Leisher got so she couldn't bear to say goodbye to her daughter at the end of a rare break from combat duty in Tallil, Iraq. She hasn't seen Coley since December.
"we're going to spend the rest of the day together before everybody goes back to work tomorrow. Can't wait."
Neither can Coley's friends, Crystal Johnson and Jen Nordin, who took time off of work to welcome their friend back to the U.S. They were separated by thousands of miles and a war, but managed to stay in touch.
Nordin says for her birthday recently, Coley sent a homemade coupon book, filled with promises Nordin cherishes.
"It had the funniest little things in it, like 'one free butt pinch. One free beer.' It was probably the best birthday present, ever. I wasn't expecting it," said Nordin.
When the buses finally arrived, civilians lined the path between the buses and a parking lot staging area where the 76 Minnesota National Guard members, known as Charlie Company, would assemble one last time before the long anticipated reunions with loved ones.
This day has been a destination since Charlie Company, a medical support battalion, shipped out almost two years ago.
C Company, 134th Brigade Support Battalion is primarily a medical unit, but also provided convoy security and ran patrol operations out of Camp Adder south of Baghdad.
Maj. Christine Ostendorf says most of the personnel here will get some deserved time off.

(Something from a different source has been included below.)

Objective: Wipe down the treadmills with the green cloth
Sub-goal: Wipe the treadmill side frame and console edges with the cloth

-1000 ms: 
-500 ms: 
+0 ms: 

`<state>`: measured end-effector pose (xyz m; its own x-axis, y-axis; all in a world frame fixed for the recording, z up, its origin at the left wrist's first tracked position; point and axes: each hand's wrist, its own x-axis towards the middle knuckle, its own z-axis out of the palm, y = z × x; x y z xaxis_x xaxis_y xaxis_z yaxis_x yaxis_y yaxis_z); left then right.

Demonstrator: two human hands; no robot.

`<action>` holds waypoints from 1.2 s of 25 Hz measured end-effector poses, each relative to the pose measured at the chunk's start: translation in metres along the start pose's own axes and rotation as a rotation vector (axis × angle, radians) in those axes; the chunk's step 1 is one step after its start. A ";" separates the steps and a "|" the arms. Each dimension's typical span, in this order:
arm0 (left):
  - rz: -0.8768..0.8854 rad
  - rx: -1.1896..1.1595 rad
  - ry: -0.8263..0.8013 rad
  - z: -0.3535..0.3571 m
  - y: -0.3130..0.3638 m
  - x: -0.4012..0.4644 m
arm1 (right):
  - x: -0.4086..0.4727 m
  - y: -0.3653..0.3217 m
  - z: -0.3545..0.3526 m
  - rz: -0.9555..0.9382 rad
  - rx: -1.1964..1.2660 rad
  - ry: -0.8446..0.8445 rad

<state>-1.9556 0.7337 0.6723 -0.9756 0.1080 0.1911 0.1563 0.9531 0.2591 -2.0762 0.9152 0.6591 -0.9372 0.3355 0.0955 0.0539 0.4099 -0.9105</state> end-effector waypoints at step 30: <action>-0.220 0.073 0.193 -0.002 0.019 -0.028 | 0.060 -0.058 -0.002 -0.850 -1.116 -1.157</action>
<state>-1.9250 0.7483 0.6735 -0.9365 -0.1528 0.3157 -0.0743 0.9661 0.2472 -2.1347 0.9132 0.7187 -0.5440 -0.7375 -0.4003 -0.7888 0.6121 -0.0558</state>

"All of them have what we call terminal leave -- some vacation on the back end, if you will. Several weeks in most cases," said Ostendorf. "So they'll go home and start that reintegration process with their families and their friends, and close people in their lives, and start working on going back to jobs and just getting back to normal civilian life -- whatever that looks like now."
Coley Leisher eventually found her way through the crowd for an emotional embrace with her mother, sister and friends for the first time since December.
The few words she could muster don't seem to adequately describe the relief and joy her face conveyed to her family.
"It's fantastic. I'm just really glad to be home," said Leisher.
Leisher's stint with the National Guard doesn't end here. She's enlisted until 2009, and doesn't count out the possibility of another deployment to Iraq before then.